India has its dual task cut out for it — to steer G20 discourse and collective action to advance global economic stability, and, secondly, to speak up for the Global South at a time when the world economic outlook remains bleak. The IMF and other international agencies have scaled back a number of G20 country forecasts. There is no question that the focus of the September summit should be on arresting the fragmentation of the world economy and pushing back the creation of geopolitical blocs and shifting the narrative back toward economic cooperation and globalisation.

Plainly put, while India keeps saying that war has no place in today’s world, it blithely overlooks that there are wars of many kinds which also include the West’s trade and technology wars and its weaponisation of sanctions for geopolitical purposes. War ensues when the door gets shut against dialogue and the non-western world is denied the space to safeguard their legitimate security interests and strategic autonomy. It is in this respect that India’s selective ‘neutrality’ vis-a-vis the US’ proxy war in Ukraine becomes unsustainable, in comparison with China’s holistic outlook.
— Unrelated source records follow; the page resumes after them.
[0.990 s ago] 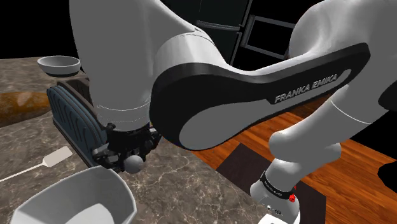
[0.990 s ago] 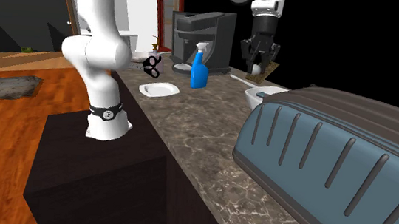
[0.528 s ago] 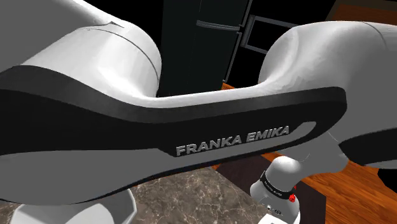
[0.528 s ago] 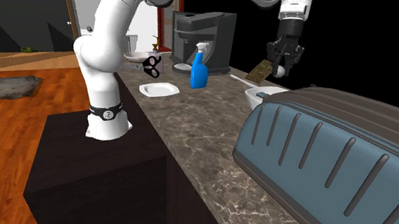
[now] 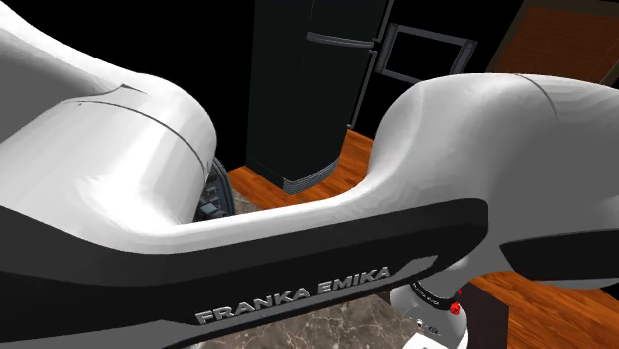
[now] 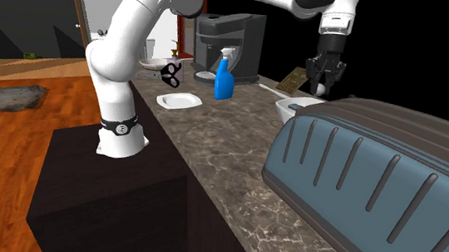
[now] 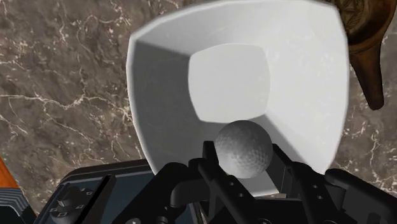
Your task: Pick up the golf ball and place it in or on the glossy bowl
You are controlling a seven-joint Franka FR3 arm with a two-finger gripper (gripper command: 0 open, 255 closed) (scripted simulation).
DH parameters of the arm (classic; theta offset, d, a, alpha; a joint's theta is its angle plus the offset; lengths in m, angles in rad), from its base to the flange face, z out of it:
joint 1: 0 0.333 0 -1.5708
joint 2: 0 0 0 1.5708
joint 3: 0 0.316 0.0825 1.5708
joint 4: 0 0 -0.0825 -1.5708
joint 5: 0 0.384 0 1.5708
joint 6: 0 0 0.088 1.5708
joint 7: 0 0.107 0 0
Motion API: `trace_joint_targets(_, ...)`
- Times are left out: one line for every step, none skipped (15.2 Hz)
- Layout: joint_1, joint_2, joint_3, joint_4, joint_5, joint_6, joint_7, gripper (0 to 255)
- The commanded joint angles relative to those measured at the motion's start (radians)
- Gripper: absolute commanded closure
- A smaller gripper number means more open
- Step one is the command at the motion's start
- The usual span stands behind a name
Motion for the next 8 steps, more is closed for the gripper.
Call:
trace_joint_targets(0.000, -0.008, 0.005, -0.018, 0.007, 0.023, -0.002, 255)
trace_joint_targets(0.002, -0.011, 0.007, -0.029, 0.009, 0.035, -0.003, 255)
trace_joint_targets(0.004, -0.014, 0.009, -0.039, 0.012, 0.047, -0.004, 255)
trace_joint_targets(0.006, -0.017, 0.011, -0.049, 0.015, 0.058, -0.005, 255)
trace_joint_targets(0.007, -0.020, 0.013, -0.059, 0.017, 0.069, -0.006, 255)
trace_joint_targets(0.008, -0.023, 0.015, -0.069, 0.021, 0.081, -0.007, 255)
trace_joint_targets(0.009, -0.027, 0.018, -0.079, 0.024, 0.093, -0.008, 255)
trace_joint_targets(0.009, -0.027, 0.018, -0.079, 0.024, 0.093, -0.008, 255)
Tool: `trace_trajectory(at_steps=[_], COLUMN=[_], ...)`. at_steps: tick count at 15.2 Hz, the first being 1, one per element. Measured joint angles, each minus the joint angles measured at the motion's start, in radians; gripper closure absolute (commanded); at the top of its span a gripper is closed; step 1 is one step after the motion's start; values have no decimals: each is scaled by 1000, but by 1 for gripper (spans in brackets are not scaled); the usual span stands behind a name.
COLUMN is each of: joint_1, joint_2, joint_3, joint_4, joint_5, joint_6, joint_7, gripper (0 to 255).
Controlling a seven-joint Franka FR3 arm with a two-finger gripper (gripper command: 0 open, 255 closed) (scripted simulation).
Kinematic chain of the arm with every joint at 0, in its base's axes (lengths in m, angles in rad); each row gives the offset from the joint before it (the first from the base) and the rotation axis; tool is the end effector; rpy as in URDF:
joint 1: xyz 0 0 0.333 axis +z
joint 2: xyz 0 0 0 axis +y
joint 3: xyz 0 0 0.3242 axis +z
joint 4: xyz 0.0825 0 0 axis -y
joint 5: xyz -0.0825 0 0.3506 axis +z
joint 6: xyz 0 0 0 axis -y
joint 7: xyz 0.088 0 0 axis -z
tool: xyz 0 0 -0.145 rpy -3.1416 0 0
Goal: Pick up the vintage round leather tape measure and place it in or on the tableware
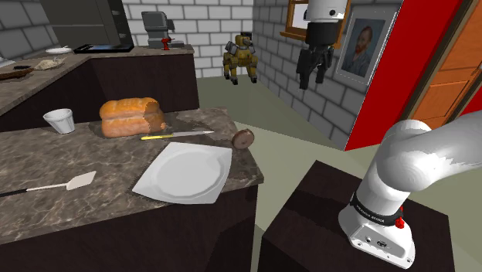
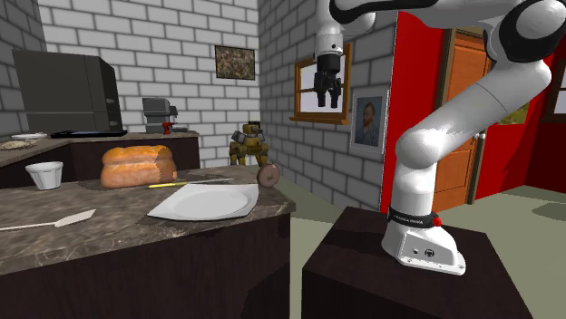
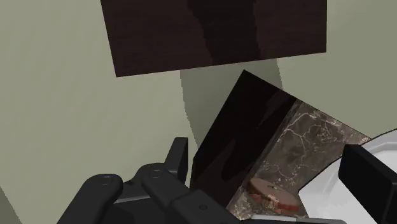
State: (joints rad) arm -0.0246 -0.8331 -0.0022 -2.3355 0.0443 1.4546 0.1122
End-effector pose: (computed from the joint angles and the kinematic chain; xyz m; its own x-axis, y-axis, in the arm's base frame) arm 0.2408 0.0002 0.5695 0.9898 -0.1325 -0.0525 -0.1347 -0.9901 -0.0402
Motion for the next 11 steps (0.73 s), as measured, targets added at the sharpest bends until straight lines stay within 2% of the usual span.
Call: trace_trajectory(at_steps=[2, 4, 7, 11], joint_1=[6, 27, 66, 129], joint_2=[0, 5, 17, 93], joint_3=[-9, -39, -94, -171], joint_4=[-14, -56, -138, -205], joint_5=[-4, -14, -30, -35], joint_6=[19, 87, 218, 411], joint_7=[-22, -99, -240, -435], gripper=[0, 0, 0, 0])
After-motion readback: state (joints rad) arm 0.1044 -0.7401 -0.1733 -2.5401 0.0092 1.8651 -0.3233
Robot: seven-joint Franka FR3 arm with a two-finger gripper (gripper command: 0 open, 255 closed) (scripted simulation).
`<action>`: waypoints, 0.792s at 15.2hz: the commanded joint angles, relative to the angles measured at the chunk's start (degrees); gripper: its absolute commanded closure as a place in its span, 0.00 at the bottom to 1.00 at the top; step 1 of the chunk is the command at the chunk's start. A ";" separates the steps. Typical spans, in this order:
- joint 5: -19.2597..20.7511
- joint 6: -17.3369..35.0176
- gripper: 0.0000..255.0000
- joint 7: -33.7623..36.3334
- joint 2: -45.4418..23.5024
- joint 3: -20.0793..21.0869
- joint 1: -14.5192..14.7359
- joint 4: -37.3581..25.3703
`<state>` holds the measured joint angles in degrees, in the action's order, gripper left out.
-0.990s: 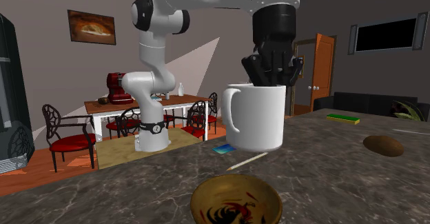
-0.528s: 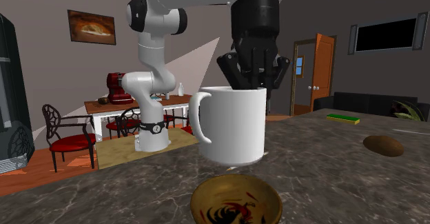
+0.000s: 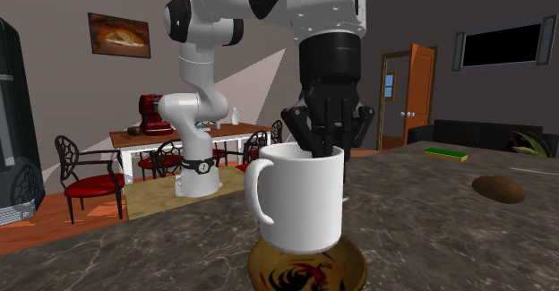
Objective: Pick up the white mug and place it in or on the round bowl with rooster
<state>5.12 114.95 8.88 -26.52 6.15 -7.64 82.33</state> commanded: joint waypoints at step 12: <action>0.31 5.26 1.00 0.42 -1.21 -0.12 0.03 4.01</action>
<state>5.43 120.18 9.30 -27.74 6.03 -7.61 86.34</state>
The bottom line is that on the one hand, the crusading spirit behind rules-based order led to wars — Yugoslavia, Iraq, Afghanistan, Syria, Libya (and the ongoing proxy war in Ukraine) — while on the other hand, accelerating globalisation has created new dynamics in economic and political terms which need to be assimilated peacefully. In institutional terms, too, there is unfinished business. The G20 is overstuffed with rich western countries, most of them erstwhile colonial powers. Brigandage and mercantilism come naturally to them as a way of life. What is the rules-based order we are talking about when a sovereign country’s assets could be frozen by the western banking system arbitrarily — be it of Iran, Afghanistan, Venezuela or Russia? What emerges is that, fundamentally, so long as the American dollar remains the ‘world currency’, things will remain just the same. How can G20 make a difference?

India, the poorest G20 member, is obliged to speak up for the Global South. But make no mistake, the West has its own priorities — Russia’s resurgence and China as a ‘peer competitor’. While the optics of the G20 Summit is guaranteed, India will be called upon to play second fiddle to the western demand for rules-based order.